Task brief:
Once you reach the line containing "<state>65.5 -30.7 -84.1" in the entries below, write out that line and each one after it down to the line containing "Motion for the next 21", exactly and with nothing added.

=== Records ===

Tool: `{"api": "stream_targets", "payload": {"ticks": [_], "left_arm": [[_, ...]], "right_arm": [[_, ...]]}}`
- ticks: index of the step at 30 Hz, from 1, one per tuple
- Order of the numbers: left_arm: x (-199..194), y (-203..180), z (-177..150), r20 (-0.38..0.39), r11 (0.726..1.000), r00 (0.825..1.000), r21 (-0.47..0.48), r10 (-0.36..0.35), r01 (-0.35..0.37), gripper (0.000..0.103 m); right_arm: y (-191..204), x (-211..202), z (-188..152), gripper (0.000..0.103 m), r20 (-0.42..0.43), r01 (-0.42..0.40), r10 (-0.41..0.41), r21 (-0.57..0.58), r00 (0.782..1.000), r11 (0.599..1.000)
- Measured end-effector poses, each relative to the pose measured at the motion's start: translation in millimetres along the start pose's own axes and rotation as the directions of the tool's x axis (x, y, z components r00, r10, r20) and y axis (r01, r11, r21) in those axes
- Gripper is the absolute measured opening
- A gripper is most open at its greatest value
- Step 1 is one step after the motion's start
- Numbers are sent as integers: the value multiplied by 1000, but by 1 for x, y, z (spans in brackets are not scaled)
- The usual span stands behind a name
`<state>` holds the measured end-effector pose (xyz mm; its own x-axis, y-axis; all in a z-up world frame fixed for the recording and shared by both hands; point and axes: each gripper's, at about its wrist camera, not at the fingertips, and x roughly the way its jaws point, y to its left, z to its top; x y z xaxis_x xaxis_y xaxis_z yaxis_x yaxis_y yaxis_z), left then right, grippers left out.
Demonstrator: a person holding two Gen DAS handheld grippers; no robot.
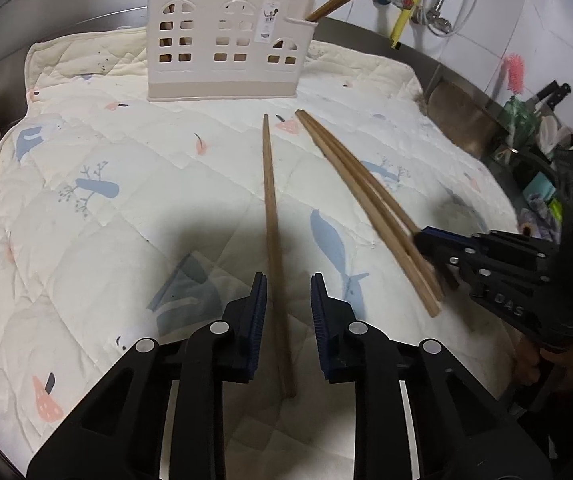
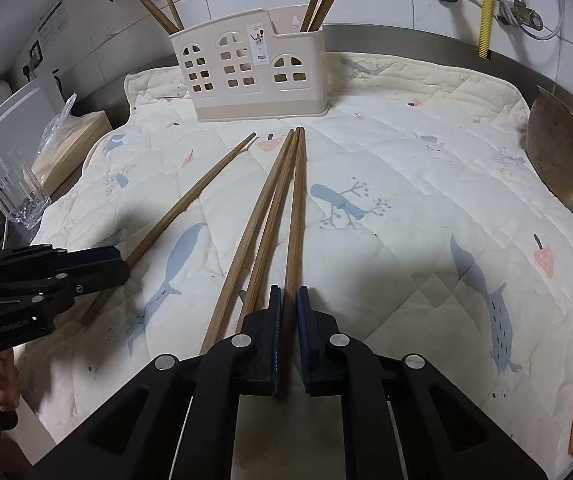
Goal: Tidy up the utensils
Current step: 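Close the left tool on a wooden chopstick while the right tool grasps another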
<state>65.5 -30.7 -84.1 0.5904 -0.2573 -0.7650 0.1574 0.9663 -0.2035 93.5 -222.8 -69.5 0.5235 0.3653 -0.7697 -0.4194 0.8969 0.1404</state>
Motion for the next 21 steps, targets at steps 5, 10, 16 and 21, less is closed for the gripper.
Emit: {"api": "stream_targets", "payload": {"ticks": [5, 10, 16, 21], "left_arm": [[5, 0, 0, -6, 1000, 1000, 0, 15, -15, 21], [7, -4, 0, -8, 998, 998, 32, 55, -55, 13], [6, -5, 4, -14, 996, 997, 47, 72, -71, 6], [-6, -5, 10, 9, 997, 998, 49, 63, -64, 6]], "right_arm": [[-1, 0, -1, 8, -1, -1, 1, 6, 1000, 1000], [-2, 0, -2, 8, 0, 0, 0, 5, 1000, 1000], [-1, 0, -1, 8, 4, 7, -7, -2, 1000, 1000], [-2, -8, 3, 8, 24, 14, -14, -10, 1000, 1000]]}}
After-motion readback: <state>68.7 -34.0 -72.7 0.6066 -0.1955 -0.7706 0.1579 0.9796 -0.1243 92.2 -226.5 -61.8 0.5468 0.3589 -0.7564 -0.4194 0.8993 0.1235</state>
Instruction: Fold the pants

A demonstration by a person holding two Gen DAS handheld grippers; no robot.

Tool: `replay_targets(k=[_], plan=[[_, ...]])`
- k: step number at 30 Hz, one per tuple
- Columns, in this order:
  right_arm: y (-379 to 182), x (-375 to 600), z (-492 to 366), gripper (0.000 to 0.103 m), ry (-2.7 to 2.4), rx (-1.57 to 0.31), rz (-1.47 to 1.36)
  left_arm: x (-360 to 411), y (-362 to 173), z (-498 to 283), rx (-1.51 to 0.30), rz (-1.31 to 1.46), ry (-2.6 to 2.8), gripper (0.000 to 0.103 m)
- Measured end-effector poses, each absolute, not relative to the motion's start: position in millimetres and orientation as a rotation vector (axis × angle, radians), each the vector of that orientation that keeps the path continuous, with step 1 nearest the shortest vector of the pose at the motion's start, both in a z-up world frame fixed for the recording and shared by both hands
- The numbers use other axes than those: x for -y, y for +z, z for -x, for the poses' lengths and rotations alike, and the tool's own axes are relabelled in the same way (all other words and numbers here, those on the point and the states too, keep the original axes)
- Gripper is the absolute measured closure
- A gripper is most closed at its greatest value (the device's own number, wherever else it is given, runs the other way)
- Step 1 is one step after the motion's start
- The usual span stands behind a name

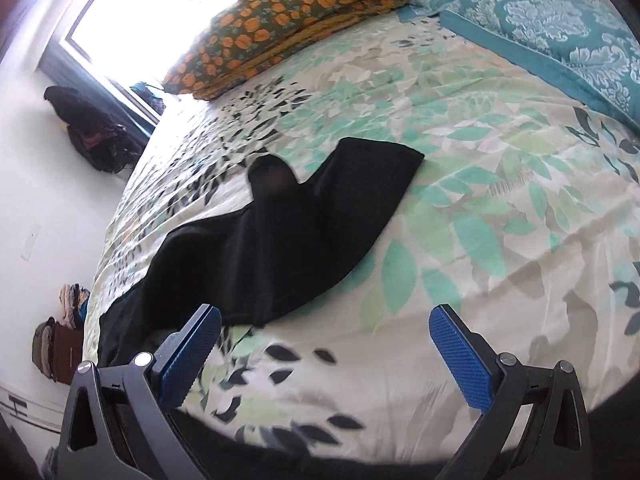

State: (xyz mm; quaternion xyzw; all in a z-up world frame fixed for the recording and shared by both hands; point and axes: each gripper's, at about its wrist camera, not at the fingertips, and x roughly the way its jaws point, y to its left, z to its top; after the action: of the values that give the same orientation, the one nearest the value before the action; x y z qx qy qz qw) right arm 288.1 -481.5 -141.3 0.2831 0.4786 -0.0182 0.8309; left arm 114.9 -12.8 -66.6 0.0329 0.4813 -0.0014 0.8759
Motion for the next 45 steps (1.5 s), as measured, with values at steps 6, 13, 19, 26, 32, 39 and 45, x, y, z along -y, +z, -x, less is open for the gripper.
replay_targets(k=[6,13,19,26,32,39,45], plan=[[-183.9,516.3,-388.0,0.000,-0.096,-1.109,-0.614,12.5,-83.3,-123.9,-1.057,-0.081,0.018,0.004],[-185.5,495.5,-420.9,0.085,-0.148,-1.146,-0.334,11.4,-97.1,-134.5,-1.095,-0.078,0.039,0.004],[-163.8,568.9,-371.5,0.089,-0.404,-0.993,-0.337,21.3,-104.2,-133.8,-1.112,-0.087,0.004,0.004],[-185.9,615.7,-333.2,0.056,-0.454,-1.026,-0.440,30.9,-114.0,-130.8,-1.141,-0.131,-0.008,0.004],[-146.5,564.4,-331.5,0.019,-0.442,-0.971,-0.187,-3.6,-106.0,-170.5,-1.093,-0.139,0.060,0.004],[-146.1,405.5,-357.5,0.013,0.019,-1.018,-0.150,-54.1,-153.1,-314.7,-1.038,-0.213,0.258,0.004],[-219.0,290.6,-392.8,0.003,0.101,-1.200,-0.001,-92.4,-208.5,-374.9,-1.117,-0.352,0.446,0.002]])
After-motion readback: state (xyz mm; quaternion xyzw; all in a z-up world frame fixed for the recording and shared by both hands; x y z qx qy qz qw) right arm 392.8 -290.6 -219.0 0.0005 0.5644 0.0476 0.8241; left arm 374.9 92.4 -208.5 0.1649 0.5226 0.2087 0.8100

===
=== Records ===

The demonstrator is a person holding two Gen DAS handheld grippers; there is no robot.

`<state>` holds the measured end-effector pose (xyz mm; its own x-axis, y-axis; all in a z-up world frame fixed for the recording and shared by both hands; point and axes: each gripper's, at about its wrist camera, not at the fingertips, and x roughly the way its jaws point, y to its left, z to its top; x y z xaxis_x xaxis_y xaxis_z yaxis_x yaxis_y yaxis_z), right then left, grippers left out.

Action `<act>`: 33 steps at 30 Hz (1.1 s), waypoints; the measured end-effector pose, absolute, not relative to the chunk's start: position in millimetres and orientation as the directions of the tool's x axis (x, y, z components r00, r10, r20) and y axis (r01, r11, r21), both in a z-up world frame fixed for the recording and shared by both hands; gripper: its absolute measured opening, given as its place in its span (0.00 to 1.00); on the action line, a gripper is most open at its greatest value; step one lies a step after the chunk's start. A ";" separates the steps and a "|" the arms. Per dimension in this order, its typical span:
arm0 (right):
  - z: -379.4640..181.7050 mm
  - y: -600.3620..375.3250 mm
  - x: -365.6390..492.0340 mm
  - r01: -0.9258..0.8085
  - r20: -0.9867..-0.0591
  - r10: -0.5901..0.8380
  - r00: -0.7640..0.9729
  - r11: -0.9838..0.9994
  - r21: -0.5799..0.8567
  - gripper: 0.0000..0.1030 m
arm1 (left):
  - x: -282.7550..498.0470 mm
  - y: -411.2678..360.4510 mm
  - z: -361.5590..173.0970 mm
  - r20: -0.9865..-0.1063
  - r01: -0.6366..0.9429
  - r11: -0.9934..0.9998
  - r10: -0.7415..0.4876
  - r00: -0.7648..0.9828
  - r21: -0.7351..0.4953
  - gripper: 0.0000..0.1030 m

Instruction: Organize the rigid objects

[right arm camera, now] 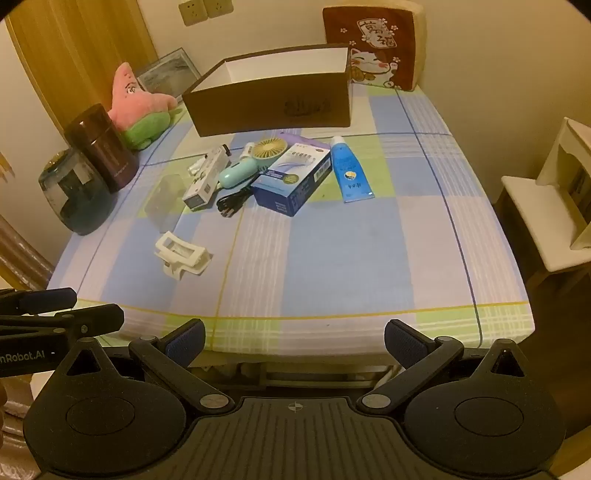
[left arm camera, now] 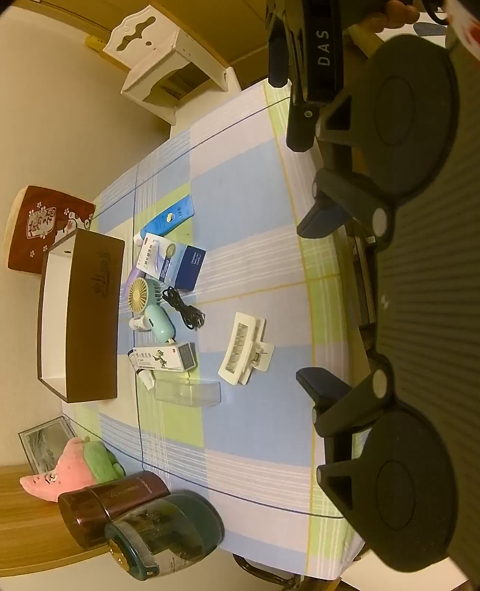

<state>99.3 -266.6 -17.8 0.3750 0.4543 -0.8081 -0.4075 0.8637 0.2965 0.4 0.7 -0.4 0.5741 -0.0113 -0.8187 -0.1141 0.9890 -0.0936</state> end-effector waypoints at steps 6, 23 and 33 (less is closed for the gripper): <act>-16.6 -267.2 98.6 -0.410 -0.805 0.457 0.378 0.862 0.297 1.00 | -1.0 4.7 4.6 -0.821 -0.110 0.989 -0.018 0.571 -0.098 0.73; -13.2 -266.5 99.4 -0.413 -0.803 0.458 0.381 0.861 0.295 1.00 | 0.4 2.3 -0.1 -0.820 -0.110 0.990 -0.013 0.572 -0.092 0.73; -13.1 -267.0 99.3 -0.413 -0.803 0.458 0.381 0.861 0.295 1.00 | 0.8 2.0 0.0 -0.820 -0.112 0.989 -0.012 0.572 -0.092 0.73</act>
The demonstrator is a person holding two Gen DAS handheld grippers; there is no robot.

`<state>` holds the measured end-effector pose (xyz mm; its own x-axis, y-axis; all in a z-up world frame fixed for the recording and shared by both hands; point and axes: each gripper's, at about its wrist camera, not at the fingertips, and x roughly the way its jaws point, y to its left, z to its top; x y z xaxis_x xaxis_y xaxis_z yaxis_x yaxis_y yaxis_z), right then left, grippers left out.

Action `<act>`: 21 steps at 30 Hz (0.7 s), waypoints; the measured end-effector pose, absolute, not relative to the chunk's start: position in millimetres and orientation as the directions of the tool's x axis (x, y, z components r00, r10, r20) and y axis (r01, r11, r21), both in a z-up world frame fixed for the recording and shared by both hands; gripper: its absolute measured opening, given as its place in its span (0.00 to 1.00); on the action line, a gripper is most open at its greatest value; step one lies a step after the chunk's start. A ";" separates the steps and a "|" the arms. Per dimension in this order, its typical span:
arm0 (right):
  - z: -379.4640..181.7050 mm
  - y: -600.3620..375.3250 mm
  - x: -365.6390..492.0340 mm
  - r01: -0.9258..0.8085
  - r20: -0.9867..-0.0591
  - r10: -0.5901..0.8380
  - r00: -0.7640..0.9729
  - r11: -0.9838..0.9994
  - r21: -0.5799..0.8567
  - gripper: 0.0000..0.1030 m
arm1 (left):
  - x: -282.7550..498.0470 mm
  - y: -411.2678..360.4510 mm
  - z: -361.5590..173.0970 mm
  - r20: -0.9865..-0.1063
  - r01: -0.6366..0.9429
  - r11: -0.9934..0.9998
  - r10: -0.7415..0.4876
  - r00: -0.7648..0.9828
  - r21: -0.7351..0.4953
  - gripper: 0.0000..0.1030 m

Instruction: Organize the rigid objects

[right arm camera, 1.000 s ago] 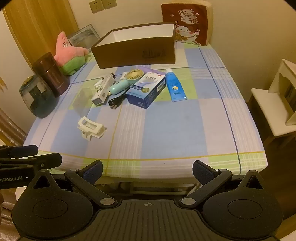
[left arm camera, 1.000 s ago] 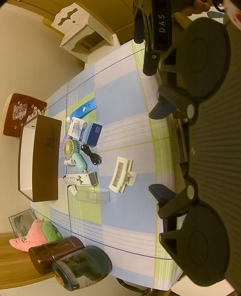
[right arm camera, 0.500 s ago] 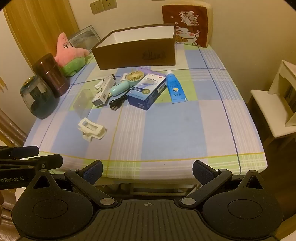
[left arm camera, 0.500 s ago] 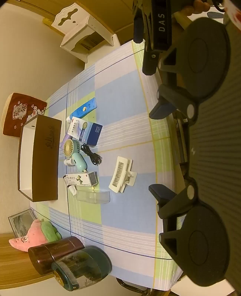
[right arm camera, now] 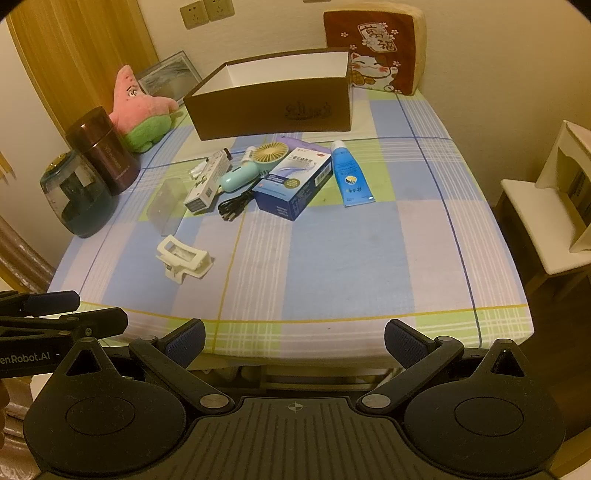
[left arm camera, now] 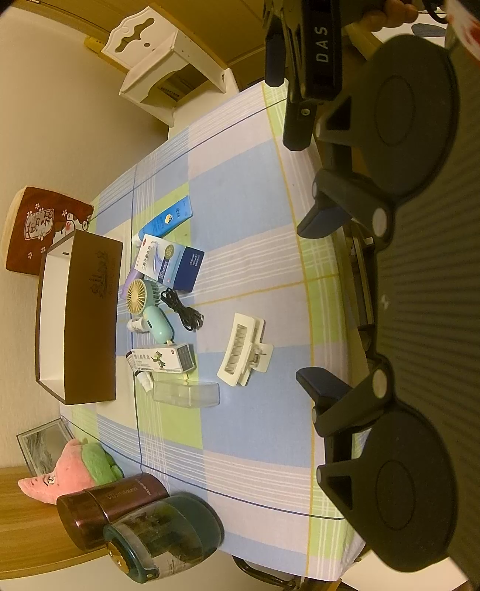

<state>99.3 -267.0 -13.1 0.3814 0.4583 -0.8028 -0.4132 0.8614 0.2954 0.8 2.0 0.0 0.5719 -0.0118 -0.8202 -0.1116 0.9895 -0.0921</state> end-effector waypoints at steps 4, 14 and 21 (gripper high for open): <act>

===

Result for this task:
<state>65.5 -30.7 -84.1 0.5904 -0.2573 -0.7650 0.1574 0.9663 -0.2035 93.5 -222.8 -69.5 0.5235 0.3653 -0.7697 -0.4194 0.8969 0.1404</state>
Motion for the next 21 steps, targets at steps 5, 10, 16 and 21, less is closed for the gripper.

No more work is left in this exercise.